A Deutsche Schule operated in Adelaide between 1851 and 1878, teaching, among other subjects, German to English-speaking students, and vice versa.

==History==
The Schule had its origins in the "German and English School", founded by E. P. Nesbit (died 1900, the father of Paris Nesbit) and Hermann Carl von Schleinitz in November 1850 at the "German Castle" on East Terrace. The Schule was founded by Schleinitz in Freeman Street (now that part of Gawler Place between Grenfell and Wakefield streets) a few months later, and catered to boys and girls, both native English and German speakers, though predominately the latter.
English classes were taken by Henry Nootnagel.
Johann Christian Hansen took over the school in 1852 during what was meant to be Schleinitz's temporary absence,
The Schule had moved to Flinders Street by July 1856, and was still in operation June 1857. In 1858 Hansen was running a school in Pirie Street, but it is not certain that this was the same school.

In 1859 Adolph Leschen (died 1916) and Theodor Niehuus (died 1912) reopened the Deutsche Schule in Wakefield Street near the "Scotch Church" (St Andrew's, later Willard Hall at nos.35–45).

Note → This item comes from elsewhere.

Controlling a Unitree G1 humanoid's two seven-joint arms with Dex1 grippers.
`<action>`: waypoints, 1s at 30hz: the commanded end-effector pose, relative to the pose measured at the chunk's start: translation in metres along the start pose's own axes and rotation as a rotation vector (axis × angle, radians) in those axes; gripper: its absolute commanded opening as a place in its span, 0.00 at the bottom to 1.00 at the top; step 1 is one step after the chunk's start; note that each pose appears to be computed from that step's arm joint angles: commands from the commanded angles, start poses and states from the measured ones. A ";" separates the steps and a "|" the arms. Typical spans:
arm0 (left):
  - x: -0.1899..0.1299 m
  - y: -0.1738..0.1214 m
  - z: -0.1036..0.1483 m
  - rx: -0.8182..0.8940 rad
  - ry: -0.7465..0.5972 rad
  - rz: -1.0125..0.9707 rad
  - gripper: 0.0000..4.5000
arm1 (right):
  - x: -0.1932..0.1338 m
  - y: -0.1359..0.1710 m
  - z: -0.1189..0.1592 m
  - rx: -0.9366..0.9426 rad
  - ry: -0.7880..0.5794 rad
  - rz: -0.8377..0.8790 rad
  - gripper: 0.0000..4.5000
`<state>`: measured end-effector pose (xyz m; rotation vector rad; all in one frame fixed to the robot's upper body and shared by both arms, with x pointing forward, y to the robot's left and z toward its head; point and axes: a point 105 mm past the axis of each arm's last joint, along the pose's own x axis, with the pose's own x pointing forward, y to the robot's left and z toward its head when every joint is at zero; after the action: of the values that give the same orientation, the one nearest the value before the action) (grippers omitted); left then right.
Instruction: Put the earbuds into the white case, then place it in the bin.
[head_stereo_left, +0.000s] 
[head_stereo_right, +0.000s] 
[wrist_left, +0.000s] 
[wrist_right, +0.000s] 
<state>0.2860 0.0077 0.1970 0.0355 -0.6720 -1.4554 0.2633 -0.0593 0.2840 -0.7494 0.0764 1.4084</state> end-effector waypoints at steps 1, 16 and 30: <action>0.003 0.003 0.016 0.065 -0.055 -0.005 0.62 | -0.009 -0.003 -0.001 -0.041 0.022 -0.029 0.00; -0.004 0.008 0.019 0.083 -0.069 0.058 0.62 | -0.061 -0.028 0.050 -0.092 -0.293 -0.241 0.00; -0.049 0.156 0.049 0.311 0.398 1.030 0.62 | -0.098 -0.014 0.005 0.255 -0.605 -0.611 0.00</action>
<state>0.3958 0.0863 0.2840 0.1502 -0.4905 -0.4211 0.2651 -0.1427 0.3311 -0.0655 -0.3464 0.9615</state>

The school licence (on which depended a government subsidy) was transferred from that of Hansen.
Niehuus had been second master at W. A. Cawthorne's school on Victoria Square. and Leschen instructed in gymnastics at the Flinders Street gymnasium, a passion he brought to the Schule.
A feature of the (now boys only) school under their management was an annual march, accompanied by banners and Heinrich Schrader's brass band, to the Maid and Magpie Hotel, where students competed in a crossbow shooting contest, the target being the effigy of an eagle, perched on a tall pole, the champion archer being then crowned "king" and ceremonially escorted home.
This festival became a popular entertainment, particularly among the German community, with casual onlookers outnumbering parents and friends of the students.
In 1869 a new building was erected for the Schule in Wakefield Street, east of Pulteney Street (so on the north side, the southern extension of Pulteney street then being designated Hanson Street).

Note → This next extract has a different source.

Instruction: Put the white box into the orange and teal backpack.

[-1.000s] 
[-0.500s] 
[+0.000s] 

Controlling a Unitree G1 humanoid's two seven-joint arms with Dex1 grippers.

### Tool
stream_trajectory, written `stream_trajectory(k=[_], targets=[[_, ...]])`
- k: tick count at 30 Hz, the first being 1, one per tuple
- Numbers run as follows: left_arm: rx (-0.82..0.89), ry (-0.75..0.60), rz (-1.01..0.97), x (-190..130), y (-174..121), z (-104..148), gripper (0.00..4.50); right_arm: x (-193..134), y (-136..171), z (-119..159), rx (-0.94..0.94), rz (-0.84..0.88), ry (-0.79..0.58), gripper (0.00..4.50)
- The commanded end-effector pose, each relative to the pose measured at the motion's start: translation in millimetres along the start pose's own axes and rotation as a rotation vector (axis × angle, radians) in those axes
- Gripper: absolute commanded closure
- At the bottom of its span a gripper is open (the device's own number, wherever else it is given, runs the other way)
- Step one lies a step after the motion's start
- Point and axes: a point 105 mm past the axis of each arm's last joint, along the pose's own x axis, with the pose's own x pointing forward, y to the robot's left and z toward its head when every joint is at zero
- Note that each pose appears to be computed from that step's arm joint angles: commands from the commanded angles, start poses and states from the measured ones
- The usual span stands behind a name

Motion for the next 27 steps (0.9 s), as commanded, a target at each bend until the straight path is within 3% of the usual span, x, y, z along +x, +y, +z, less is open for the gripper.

Leschen was not associated with the Schule after 1870, and in 1871 founded the "Adelaide German–English Educational Institution" on Pulteney Street. He had been conducting a gymnastics class at the Adelaider Turnverein under the auspices of the German Club since November 1864, and classes for ladies.
By 1874, following the opening of model schools, attendance at the Schule had started to decline, so Niehuus moved to smaller premises on Grenfell Street opposite the Sturt Hotel.
In 1877 the Council of Education decided funding of the Schule should be extended for another year despite the recent opening of the East Adelaide school, on the grounds that it was the only suitable institution for students who spoke only German. The landlord however had other plans for their building, and Niehuus found other premises in Twin Street, off Rundle Street for the coming year. The Schule did not reopen in 1879.

In 1880 Niehuus was appointed head teacher of the Hoyleton school, whose previous masters were Charles Otto and J. Friedrich Schüttlöffel.